DULUTH, MN -- Aviation company AAR is shutting down its Duluth facility.
Company officials confirmed Wednesday they will not be reopening, and have laid off 260 employees.
It wasn't immediately clear what prompted the shutdown. The aviation industry is facing tough times with less people flying during the COVID-19 pandemic.
The move came as a shock to everyone involved in Duluth’s aviation sector, including Nancy Noor with the Duluth Economic Development Authority.
“This isn’t the news any of us wanted to hear, especially for employees. I’m sure it’s been a difficult day,” said Noor.
Noor added that DEDA recently gave AAR three month's free rent, recognizing the challenges they were facing.
She also said each job in the aviation sector creates another in the region.
It could cause a ripple effect.
“So for every job we lose here with AAR we may be able to extrapolate that to suggest there may be another job lost,” Noor added.
Noor wasn’t the only one who commented on AAR’s closure Wednesday.
Rep. Pete Stauber (R-MN 8th District), a member of the House Transportation and Infrastructure Aviation Subcomitte weighed in.
In a statement late Wednesday, he said he was deeply saddened to learn that AAR is shutting down its Duluth facility.
"I know that aviation is a key pillar of our local economy and I am committed to doing everything I can to help preserve this critical industry during this economic crisis," Stauber said. "My heart is with everyone who lost their job today, and my office stands ready to help in whatever way we can.”
AAR's Duluth facility provides maintenance to airframes of airlines like Air Canada and United Airlines.
Tom Werner, the Executive Director of the Duluth Airport Authority, said Wednesday the loss will have a "big impact on the aviation sector and the region as a whole."
"The DAA will continue to work hard to support our existing aviation partners and air service. We have a strong aviation sector and new infrastructure that will put us in a good position for when new opportunities arise," Werner said.

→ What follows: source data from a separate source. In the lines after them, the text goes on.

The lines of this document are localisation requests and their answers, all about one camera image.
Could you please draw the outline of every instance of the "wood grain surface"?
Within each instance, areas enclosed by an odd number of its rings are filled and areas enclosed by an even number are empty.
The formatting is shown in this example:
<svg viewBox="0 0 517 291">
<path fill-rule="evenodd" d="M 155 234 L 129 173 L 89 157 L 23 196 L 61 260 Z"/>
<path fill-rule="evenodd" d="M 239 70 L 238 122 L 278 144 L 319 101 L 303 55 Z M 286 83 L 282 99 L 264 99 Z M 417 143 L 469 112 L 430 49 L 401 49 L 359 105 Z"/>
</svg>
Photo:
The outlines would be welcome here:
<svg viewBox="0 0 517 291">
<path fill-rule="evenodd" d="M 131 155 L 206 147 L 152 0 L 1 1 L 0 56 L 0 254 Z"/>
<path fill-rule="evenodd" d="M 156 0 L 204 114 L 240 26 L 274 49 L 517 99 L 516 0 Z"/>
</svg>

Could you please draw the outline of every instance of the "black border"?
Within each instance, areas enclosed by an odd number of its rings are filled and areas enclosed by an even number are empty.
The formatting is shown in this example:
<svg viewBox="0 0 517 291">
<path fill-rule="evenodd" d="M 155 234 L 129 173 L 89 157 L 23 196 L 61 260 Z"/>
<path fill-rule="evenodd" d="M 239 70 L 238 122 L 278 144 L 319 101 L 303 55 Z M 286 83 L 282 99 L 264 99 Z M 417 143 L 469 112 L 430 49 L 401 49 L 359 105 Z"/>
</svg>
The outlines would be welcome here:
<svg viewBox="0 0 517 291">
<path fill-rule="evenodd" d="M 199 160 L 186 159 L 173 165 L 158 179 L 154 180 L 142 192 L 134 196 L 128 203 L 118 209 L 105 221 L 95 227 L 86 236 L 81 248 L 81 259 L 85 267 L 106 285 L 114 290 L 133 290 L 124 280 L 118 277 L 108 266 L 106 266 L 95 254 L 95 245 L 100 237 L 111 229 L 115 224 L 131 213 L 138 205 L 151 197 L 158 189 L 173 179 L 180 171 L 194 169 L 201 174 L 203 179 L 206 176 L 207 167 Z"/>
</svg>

AAR's closure also impacts an educational partnership with Lake Superior College which was started to attract homegrown talent to the aviation industry.
"Because we partner with other aviation partners including Delta and even Cirrus, our program is probably going to be OK", Fannning said. "It is just a matter of how do we make adjustments and how long it will take to get back to a sense of normalcy."

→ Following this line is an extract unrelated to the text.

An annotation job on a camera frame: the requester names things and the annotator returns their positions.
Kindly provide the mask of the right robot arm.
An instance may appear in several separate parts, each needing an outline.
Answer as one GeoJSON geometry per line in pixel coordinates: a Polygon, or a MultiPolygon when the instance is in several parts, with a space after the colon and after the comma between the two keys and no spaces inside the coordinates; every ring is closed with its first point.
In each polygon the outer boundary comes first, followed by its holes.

Fanning said AAR's closure will impact between 50 and 75 mechanical aviation students.
Neither AAR or Duluth leaders would comment on the closure Wednesday.

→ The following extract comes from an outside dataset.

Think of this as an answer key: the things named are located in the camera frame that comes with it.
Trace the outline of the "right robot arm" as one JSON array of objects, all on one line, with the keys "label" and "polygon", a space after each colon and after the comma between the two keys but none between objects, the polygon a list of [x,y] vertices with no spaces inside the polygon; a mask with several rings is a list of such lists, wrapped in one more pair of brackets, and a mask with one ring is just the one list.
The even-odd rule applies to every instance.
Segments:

AAR has similar maintenance facilities in Illinois, Florida and Arizona.
2012: AAR first opened its doors in, taking over the former Northwest Airlines maintenance base which sat empty for several years.
2015: AAR announced a partnership with Lake Superior College in an effort to attract homegrown talent to the aviation industry
2017: AAR announced it landed United Airlines as a new customer. That same year it also announced a new contract with its original customer, Air Canada.
2019: AAR company signed a 20 year lease renewal with the Duluth Economic Development Authority.
2020: The Duluth Economic Development Authority waived three months of rent for AAR totaling $110,000.